If not, I have a few questions;

Firstly, if I pick one language to be translated into English (if more than one different language is being used in a scene), could it work to change this lnaguage from scene to scene, say, for example, the majority lngauage always being English?

Secondly, is it better to just describe a different language ('he babbled in a foreign tongue' or something to that effect), or actualy write it phonetically in the story ('Parlez vous', 'secma iwo' or something to that effect)?

Thirdly, should I even bother putting diferent languages in one scene or place?

Cheers to anyone who can give their advice! \( '-')c[~]


----------



## Myasa (Jun 29, 2009)

I feel your pain. In fact, I might have it slightly worse when inventing a new language. But to me, spelling it out phonetically gives a little bit more in depth. If you put "babbled in a foreign tongue", the immersion of the story sort of halts and you enter a gray area where the reader has to invent some conception of just what sort of babbling is going on. Even better, if your phonetic writing works well, a smart reader might be able to tell what general language it is from the sound and feel a sense of accomplishment for knowing more than the protagonist. You'd be surprised how well that works. Of course, there is something to be said for irony as well.

I'd personally say avoid different languages unless it is crucial or a very important part to the immersion, but if you have to, go for it.

I'm not particularly sure what you mean by the first question, but I hope I helped on the other two. ^_^


----------



## Murphy Z (Jun 29, 2009)

Another thing you can do is "translate" the foreign words into English, but put the words into <> (less than and greater than signs), for example:

"<Have a nice day>," he said in German. (Just let the reader know what the "<...>" means). This works if the person being talked to understood what is being said.

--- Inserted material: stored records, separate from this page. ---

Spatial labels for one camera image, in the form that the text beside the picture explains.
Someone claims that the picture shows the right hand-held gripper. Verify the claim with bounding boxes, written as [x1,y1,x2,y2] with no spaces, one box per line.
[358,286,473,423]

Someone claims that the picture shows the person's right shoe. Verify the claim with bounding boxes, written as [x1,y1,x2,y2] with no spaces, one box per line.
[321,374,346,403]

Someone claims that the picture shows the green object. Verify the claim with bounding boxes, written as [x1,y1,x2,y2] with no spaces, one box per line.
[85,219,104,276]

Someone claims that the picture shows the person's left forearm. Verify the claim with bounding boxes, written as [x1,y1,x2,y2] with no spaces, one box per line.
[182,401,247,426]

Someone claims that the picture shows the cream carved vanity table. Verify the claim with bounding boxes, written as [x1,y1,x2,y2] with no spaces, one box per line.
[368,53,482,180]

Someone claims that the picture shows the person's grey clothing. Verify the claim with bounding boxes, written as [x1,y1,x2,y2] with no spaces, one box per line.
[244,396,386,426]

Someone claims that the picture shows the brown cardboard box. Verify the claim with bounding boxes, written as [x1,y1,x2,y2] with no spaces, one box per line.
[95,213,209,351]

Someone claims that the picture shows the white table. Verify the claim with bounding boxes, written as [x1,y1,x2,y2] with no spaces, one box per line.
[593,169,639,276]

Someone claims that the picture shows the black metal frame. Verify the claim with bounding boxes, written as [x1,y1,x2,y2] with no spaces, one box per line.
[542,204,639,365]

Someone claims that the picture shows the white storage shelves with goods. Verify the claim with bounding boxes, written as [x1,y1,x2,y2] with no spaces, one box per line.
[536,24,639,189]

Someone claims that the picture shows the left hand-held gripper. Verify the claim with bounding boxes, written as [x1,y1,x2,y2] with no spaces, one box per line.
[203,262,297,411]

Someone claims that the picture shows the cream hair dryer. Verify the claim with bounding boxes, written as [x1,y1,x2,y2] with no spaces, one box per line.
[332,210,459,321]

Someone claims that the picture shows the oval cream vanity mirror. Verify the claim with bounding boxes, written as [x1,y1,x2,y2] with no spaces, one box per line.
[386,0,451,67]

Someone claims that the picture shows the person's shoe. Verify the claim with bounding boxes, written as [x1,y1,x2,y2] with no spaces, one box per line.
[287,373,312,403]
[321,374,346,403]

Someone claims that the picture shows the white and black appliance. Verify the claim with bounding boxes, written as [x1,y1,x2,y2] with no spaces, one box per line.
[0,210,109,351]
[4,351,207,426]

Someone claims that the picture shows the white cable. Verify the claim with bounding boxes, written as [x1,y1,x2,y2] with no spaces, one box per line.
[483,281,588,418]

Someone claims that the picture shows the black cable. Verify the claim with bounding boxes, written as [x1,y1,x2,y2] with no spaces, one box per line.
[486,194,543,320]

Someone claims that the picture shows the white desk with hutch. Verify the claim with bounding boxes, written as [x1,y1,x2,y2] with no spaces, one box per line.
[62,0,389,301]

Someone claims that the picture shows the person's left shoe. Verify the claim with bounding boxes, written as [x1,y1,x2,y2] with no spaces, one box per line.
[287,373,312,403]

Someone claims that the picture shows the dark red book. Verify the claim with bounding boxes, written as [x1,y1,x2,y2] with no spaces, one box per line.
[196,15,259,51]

I tend to avoid people talking in a foreign languages too long, if they don't understand it, they'll tend to skim over the whole thing. It's catchy for a couple of phrases, but after that, it gets kind of boring.


----------



## M. LeRenard (Jun 29, 2009)

Most people I've talked with about this subject think it's pretentious and annoying for foreign languages to show up in fiction writing to any significant degree.  A few words here and there can add a nice effect (Panzergulo's North Edge stuff is a good example of this), but beyond that it becomes distasteful and distracting.
Especially languages you make up.  If you write any more than a few sentences in a con-lang per ten thousand words, you're basically just jumping around going, "Hey guys, look at how smart and clever I am for making up my very own super special language!"  Even Tolkien was rather sparing with Elvish when he wrote the Lord of the Rings, and the languages he made were basically his whole reason for writing those books in the first place.


----------



## Drbigt (Jun 29, 2009)

Yes, I have. I already did this years ago. Though only parts of dialogue, such as greetings are done in foreign language and during a chant for their god's name.


----------



## panzergulo (Jul 4, 2009)

M. Le Renard said:


> Most people I've talked with about this subject think it's pretentious and annoying for foreign languages to show up in fiction writing to any significant degree.  A few words here and there can add a nice effect (*Panzergulo's North Edge stuff is a good example of this*), but beyond that it becomes distasteful and distracting.
> Especially languages you make up.  If you write any more than a few sentences in a con-lang per ten thousand words, you're basically just jumping around going, "Hey guys, look at how smart and clever I am for making up my very own super special language!"  Even Tolkien was rather sparing with Elvish when he wrote the Lord of the Rings, and the languages he made were basically his whole reason for writing those books in the first place.



What he said. And no, not only because he pimped me there. I think Mister L. R. said pretty much what I would have liked to say. What I have to add is that I have experimented with this quite a lot and might say I have achieved a rather good balance. Extensive use of foreign language is justified only if it serves the story. I have a few times used more than one of two Finnish lines to emphasize the main character doesn't really understand what the other characters are talking. But this effect should be used with light hand and with taste. So far people have liked my writings and after I asked about it, the majority of them don't even want translations for the non-English parts. My readers are happier when they don't know what I'm writing. Go figure.


----------